**Task**
Images are not part of the copy; write out the rest of the data exactly as given.

**Provided data**
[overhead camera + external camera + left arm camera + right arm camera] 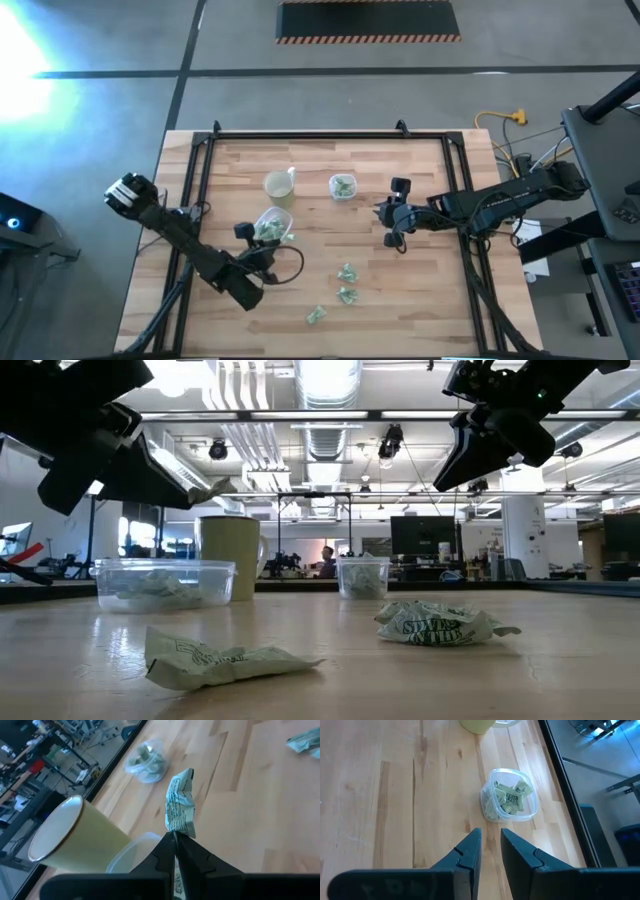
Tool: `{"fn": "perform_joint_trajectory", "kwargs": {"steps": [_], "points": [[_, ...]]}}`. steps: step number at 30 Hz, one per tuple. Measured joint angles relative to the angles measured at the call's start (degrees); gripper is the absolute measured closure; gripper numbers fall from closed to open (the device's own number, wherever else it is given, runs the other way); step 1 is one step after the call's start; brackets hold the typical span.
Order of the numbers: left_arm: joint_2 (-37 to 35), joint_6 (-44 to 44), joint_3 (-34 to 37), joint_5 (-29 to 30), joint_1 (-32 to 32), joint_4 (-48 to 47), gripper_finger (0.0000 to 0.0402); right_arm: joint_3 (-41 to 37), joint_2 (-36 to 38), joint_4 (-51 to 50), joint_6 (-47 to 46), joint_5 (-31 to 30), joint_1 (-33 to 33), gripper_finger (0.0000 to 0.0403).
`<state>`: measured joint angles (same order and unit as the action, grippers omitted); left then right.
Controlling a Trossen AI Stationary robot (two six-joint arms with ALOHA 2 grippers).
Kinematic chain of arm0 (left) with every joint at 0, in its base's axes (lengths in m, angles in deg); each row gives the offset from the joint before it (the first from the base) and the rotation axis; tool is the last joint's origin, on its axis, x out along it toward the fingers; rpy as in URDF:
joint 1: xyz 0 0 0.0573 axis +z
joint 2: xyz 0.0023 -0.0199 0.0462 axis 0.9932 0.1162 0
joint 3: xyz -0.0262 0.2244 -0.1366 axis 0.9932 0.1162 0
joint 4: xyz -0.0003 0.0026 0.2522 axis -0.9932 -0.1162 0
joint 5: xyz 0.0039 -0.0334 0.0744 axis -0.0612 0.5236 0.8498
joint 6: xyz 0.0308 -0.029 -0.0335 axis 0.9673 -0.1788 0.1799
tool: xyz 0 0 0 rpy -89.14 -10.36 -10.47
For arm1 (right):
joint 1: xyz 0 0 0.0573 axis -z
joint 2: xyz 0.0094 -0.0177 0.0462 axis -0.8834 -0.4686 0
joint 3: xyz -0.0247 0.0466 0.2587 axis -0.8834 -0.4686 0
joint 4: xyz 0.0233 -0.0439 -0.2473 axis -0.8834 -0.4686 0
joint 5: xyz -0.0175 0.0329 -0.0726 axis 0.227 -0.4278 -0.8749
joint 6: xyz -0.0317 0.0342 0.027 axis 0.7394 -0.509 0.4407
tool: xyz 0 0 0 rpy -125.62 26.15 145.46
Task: Pick and place items into bin
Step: Put the stevia packet into the bottom transparent bin
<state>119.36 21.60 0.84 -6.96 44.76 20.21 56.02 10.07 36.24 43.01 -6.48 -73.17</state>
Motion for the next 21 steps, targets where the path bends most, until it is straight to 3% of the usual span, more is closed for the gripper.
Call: {"fn": "perform_joint_trajectory", "kwargs": {"steps": [13,21], "points": [[0.00,-3.13,0.04,-0.24,0.00,-5.24,0.0401,0.00,0.00,0.09,-0.10,0.00,0.00,0.0342],[0.00,-22.15,0.07,-2.19,0.00,-21.95,0.0401,-0.33,0.00,0.24,-0.10,0.00,0.00,0.0342]]}}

**Solution to this exercise**
[overhead camera + external camera + left arm camera + right arm camera] 
Tool: `{"fn": "perform_joint_trajectory", "kwargs": {"steps": [_], "points": [[_, ...]]}}`. steps: step number at 30 Hz, one per tuple. Measured joint angles relative to the angles measured at the call's start (degrees); gripper is the absolute measured closure; gripper numbers fall from closed to open (the device's own number, wherever else it is given, runs the other way); step 1 is one step after the call's start; brackets hold the typical span.
Order of the numbers: left_arm: joint_2 (-37 to 35), joint_6 (-44 to 44), joint_3 (-34 to 37), joint_5 (-29 to 30), joint_1 (-32 to 32), joint_4 (-48 to 47), gripper_finger (0.0000 to 0.0402); right_arm: joint_3 (-41 to 37), joint_2 (-36 to 38), joint_4 (-51 to 50), joint_6 (-47 to 46), joint_5 (-31 to 30), joint_1 (-33 to 33), gripper_finger (0.0000 to 0.0403).
`<state>`: measured joint angles (same order and unit as the action, grippers omitted); left then right.
Controlling a Trossen AI Stationary robot (two six-joint arms with ALOHA 2 grippers).
Kinematic chain of arm0 (left) with every joint at 0, in its base's axes (lengths in m, angles in deg); each row gives the offset from the joint before it (the first from the base) and the rotation axis; tool is the last joint's origin, on its axis, x out along it toward the fingers; rpy as in URDF:
joint 1: xyz 0 0 0.0573 axis +z
joint 2: xyz 0.0023 -0.0199 0.0462 axis 0.9932 0.1162 0
joint 3: xyz -0.0262 0.2244 -0.1366 axis 0.9932 0.1162 0
joint 4: xyz -0.0003 0.0026 0.2522 axis -0.9932 -0.1162 0
joint 5: xyz 0.0039 -0.0334 0.0744 axis -0.0612 0.5236 0.8498
joint 6: xyz 0.0308 -0.029 -0.0335 axis 0.9673 -0.1788 0.1799
tool: xyz 0 0 0 rpy -89.14 -10.36 -10.47
For arm1 (right):
joint 1: xyz 0 0 0.0573 axis -z
joint 2: xyz 0.0094 -0.0177 0.0462 axis -0.8834 -0.4686 0
joint 3: xyz -0.0247 0.0466 0.2587 axis -0.8834 -0.4686 0
joint 4: xyz 0.0233 -0.0439 -0.2473 axis -0.8834 -0.4686 0
joint 5: xyz -0.0175 0.0329 -0.0726 axis 0.227 -0.4278 -0.8749
joint 6: xyz -0.0317 0.0342 0.027 axis 0.7394 -0.509 0.4407
tool: xyz 0 0 0 rpy -125.62 26.15 145.46
Task: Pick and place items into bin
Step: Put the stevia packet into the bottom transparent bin
<state>119.36 21.60 0.84 -6.96 44.76 20.21 56.02 10.07 36.24 43.01 -6.48 -73.17</state>
Motion for the next 21 steps, targets where the path bends most, until it is straight to 3% of the usual span, more is closed for the gripper.
Call: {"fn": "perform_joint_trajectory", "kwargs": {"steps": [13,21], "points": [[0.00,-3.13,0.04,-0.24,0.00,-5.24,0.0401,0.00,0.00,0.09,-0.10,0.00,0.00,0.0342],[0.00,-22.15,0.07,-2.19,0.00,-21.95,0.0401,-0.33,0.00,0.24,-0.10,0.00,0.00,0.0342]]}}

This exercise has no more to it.